= Action item =
Without further comment, state how many lines in the listing below contain the word "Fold".

= Entries shown =
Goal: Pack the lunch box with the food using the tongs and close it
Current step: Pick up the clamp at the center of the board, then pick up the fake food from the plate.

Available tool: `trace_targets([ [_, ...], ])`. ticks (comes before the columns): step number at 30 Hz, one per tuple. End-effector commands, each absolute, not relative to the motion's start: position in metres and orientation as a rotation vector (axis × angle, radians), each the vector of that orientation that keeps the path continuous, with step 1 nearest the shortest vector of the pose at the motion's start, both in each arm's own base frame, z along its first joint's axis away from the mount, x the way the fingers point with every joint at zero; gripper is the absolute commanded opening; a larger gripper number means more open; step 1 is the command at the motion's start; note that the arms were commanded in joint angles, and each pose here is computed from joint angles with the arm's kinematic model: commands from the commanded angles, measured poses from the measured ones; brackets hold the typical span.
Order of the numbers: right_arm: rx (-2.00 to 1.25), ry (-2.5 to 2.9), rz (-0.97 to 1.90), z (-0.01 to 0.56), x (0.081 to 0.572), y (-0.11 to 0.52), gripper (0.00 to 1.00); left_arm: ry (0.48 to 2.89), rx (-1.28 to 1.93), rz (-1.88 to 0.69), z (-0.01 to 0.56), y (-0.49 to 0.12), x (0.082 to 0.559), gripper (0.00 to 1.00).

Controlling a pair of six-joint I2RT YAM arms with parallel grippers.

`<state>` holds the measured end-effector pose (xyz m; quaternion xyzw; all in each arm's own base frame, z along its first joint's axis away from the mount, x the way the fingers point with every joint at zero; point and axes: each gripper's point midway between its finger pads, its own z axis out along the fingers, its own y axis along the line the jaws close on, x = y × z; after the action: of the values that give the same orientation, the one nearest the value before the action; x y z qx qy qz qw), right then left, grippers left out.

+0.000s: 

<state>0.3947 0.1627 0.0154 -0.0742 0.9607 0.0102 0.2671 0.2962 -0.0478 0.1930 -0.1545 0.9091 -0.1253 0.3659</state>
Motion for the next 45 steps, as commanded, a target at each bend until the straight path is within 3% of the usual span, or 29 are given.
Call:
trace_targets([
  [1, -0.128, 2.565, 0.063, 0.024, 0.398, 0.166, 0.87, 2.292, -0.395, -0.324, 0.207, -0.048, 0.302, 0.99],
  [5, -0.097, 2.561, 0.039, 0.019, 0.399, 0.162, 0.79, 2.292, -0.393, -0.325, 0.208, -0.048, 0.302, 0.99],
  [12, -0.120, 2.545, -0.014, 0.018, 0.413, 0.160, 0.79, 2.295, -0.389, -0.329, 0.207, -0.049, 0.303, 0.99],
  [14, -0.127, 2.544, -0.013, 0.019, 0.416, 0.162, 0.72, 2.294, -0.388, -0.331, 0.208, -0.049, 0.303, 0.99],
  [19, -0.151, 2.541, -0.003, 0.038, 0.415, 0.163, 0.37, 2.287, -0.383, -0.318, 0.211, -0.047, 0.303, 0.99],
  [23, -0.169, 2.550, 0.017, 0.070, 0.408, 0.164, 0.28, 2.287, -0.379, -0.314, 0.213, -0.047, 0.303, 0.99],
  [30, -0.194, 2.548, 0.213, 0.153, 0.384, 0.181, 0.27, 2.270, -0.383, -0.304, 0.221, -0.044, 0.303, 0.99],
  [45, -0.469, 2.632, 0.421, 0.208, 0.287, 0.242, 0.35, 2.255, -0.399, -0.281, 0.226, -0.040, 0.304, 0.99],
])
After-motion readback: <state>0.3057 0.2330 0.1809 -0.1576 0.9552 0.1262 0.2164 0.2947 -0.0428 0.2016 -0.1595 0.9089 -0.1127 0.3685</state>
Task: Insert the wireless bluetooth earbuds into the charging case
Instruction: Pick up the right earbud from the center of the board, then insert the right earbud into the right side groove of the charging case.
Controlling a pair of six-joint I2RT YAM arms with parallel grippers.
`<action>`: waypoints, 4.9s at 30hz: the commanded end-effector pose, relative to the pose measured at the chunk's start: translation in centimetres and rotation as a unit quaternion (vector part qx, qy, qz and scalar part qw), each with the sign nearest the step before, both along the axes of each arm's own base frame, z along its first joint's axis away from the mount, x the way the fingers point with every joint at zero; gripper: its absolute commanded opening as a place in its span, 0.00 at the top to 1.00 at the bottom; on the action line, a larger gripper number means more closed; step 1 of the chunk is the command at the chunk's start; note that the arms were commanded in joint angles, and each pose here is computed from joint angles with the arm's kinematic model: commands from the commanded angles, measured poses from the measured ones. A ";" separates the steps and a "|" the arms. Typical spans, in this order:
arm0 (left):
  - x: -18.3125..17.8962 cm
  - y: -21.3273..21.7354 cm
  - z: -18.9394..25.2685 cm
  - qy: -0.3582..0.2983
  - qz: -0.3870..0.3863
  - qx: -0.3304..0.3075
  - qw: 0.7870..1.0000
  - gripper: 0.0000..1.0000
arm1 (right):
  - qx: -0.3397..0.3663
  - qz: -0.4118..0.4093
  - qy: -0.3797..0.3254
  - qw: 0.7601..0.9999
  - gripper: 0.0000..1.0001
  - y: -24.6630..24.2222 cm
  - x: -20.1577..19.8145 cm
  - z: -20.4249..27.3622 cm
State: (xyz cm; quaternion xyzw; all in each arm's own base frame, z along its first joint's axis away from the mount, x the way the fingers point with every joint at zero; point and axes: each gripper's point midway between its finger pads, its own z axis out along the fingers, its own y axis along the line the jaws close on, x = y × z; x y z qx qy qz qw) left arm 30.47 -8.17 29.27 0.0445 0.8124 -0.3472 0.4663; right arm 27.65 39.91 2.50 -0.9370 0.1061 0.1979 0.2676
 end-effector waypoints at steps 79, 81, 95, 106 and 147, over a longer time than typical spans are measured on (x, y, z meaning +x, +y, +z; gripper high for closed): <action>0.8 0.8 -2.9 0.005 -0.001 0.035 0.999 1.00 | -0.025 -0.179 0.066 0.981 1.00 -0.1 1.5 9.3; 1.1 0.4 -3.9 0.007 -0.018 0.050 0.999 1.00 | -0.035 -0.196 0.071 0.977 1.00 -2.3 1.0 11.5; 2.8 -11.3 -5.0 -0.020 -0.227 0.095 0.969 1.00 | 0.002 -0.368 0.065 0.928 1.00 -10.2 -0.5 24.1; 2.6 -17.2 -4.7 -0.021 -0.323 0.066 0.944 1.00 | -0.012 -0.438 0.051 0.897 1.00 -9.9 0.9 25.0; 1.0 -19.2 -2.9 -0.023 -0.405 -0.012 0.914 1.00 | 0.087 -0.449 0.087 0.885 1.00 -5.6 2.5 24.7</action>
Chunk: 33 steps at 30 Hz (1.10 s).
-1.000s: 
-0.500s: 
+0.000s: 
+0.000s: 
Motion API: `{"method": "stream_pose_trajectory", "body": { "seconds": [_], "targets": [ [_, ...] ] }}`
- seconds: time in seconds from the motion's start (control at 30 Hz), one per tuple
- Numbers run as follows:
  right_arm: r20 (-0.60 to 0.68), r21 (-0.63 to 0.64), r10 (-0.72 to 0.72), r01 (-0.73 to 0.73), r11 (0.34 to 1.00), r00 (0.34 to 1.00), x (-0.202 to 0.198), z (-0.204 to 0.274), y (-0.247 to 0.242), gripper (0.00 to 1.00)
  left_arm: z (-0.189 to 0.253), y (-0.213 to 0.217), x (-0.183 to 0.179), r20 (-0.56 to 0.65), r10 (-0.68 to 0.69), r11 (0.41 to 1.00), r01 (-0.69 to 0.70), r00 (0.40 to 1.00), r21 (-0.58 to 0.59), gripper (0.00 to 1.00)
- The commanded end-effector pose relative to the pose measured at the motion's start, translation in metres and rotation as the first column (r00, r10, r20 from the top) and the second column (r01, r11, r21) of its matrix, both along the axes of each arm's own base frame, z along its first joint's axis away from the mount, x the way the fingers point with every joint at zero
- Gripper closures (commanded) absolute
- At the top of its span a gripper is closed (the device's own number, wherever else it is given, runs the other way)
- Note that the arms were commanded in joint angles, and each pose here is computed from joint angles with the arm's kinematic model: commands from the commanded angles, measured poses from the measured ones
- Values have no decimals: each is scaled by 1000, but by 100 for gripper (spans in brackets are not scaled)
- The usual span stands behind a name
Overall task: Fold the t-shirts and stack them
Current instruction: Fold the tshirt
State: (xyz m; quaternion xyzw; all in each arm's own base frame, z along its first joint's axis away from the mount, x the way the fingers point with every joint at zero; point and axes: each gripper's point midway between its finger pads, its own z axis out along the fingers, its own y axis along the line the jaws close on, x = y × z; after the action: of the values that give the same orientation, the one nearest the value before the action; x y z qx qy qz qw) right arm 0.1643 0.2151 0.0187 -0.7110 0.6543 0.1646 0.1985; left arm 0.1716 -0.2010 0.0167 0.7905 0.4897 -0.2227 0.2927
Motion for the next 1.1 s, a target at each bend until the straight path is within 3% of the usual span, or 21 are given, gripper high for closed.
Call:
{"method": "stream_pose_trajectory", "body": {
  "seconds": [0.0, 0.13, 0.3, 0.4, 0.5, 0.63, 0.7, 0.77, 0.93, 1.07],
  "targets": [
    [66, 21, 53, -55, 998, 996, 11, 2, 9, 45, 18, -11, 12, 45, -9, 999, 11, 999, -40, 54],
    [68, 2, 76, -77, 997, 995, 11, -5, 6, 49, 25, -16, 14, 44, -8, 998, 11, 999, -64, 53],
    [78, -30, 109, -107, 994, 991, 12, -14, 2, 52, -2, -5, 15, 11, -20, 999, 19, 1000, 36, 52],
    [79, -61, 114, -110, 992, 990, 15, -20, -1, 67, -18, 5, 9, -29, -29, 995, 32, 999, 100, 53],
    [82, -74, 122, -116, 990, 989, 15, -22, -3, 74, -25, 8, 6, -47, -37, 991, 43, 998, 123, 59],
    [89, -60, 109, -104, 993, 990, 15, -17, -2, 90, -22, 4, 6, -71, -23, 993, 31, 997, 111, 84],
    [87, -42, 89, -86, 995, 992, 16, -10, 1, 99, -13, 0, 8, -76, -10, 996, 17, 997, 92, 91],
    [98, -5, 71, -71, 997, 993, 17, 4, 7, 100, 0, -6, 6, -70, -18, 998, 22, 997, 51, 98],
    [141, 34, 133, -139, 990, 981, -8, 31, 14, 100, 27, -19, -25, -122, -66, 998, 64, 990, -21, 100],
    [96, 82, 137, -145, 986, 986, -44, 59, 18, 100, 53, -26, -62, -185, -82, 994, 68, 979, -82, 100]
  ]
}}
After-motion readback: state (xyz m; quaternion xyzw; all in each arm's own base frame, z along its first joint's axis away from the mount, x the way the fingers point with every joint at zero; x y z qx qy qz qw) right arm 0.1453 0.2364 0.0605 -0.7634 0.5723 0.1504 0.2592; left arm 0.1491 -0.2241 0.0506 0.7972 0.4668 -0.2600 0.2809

= Reply to the task =
2